▶ [INSTRUCTIONS TO FOLLOW] Nothing should appear in the answer except the lines below from the line containing "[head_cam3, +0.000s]" through the line containing "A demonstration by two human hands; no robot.", copied exactly, with pictures left out.

────

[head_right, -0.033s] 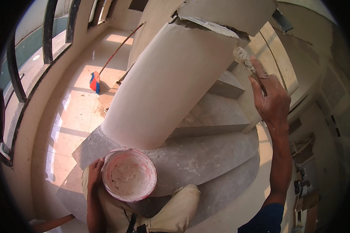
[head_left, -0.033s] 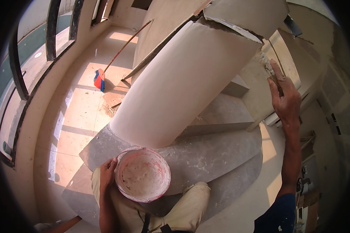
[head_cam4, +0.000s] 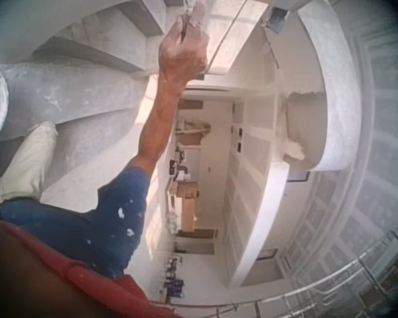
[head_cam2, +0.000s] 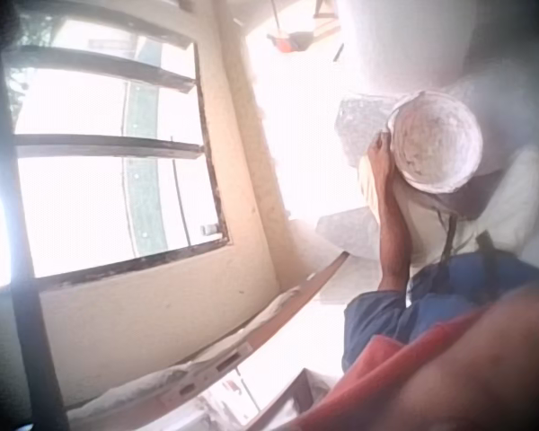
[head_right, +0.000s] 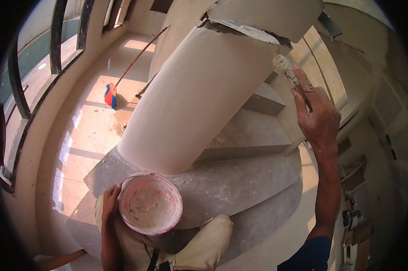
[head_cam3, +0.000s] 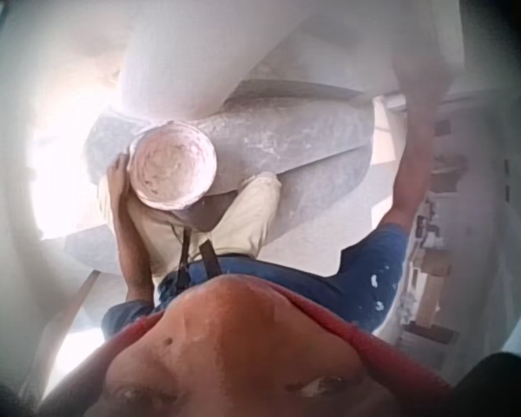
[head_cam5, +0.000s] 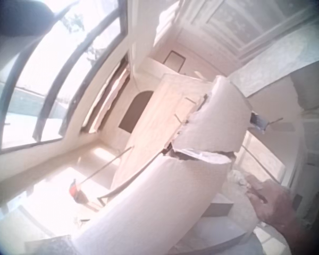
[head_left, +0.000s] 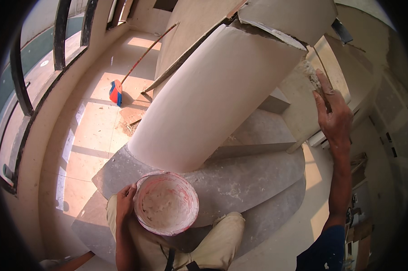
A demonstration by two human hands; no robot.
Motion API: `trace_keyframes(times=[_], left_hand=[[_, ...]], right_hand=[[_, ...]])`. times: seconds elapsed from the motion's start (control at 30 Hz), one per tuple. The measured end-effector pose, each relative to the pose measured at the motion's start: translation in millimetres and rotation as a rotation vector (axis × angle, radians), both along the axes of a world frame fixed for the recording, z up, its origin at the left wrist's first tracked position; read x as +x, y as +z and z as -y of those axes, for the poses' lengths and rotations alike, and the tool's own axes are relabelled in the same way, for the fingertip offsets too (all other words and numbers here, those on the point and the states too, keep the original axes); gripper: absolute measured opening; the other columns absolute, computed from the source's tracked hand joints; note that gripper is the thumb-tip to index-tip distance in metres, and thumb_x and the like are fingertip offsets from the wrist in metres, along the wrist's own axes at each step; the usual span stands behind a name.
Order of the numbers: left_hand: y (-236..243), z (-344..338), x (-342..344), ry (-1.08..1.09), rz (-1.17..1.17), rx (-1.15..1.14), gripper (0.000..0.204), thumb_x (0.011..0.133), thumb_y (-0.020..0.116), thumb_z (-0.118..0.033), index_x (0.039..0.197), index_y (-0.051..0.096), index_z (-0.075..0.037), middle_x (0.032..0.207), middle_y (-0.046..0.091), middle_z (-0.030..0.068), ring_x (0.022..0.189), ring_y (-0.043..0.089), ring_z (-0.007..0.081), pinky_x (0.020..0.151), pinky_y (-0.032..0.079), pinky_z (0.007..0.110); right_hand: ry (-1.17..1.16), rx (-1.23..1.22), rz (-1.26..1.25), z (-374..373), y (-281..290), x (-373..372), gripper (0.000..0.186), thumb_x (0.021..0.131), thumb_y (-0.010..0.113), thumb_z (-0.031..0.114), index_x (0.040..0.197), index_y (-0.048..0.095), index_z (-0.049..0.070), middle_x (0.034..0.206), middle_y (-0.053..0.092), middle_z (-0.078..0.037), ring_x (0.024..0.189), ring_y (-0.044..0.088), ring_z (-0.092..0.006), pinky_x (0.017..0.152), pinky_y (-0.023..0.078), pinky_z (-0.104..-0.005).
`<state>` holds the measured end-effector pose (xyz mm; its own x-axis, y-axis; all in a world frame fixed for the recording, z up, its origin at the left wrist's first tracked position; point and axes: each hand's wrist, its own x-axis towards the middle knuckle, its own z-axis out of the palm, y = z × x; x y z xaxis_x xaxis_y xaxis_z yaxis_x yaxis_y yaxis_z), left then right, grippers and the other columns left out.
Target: The person applies plaster to a concrete staircase column and railing using a trowel and a putty knife, smoothing the material from a bucket.
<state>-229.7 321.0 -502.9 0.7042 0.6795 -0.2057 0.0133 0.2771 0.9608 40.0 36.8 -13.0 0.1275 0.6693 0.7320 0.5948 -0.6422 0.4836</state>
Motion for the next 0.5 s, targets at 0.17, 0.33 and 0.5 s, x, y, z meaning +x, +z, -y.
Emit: trace_keyframes(times=[0.17, 0.33, 0.5], left_hand=[[2, 1, -1, 0.013, 0.039, -0.033, 0.045, 0.102, 0.061, -0.038, 0.113, 0.071, 0.004, 0.098, 0.072, 0.0067, 0.092, 0.063, 0.0137, 0.085, 0.049, 0.03], [7, 0, -1, 0.006, -0.014, 0.02, 0.044, 0.102, 0.062, -0.037, 0.113, 0.071, 0.004, 0.098, 0.072, 0.007, 0.091, 0.062, 0.0134, 0.085, 0.049, 0.03], [-1, 0, -1, 0.007, 0.004, -0.006, 0.043, 0.101, 0.063, -0.036, 0.114, 0.071, 0.004, 0.099, 0.072, 0.0067, 0.091, 0.062, 0.0135, 0.085, 0.049, 0.029]], right_hand=[[0.052, -0.01, -0.043, -1, 3, -14, 0.053, 0.093, 0.07, 0.02, 0.144, 0.058, 0.033, 0.074, 0.057, -0.004, 0.061, 0.053, -0.0192, 0.062, 0.049, -0.0384], [0.075, -0.022, 0.013, 0, 2, -16, 0.053, 0.093, 0.071, 0.019, 0.143, 0.059, 0.032, 0.075, 0.058, -0.004, 0.062, 0.054, -0.0179, 0.062, 0.05, -0.0375], [0.047, -0.055, 0.044, -2, 3, -6, 0.051, 0.093, 0.07, 0.018, 0.141, 0.06, 0.032, 0.074, 0.057, -0.003, 0.062, 0.055, -0.0178, 0.062, 0.05, -0.0379]])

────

▶ [SOLUTION TO THE EXERCISE]
[head_cam3, +0.000s] 
[head_cam5, +0.000s] 
[head_left, +0.000s] 
A demonstration by two human hands; no robot.

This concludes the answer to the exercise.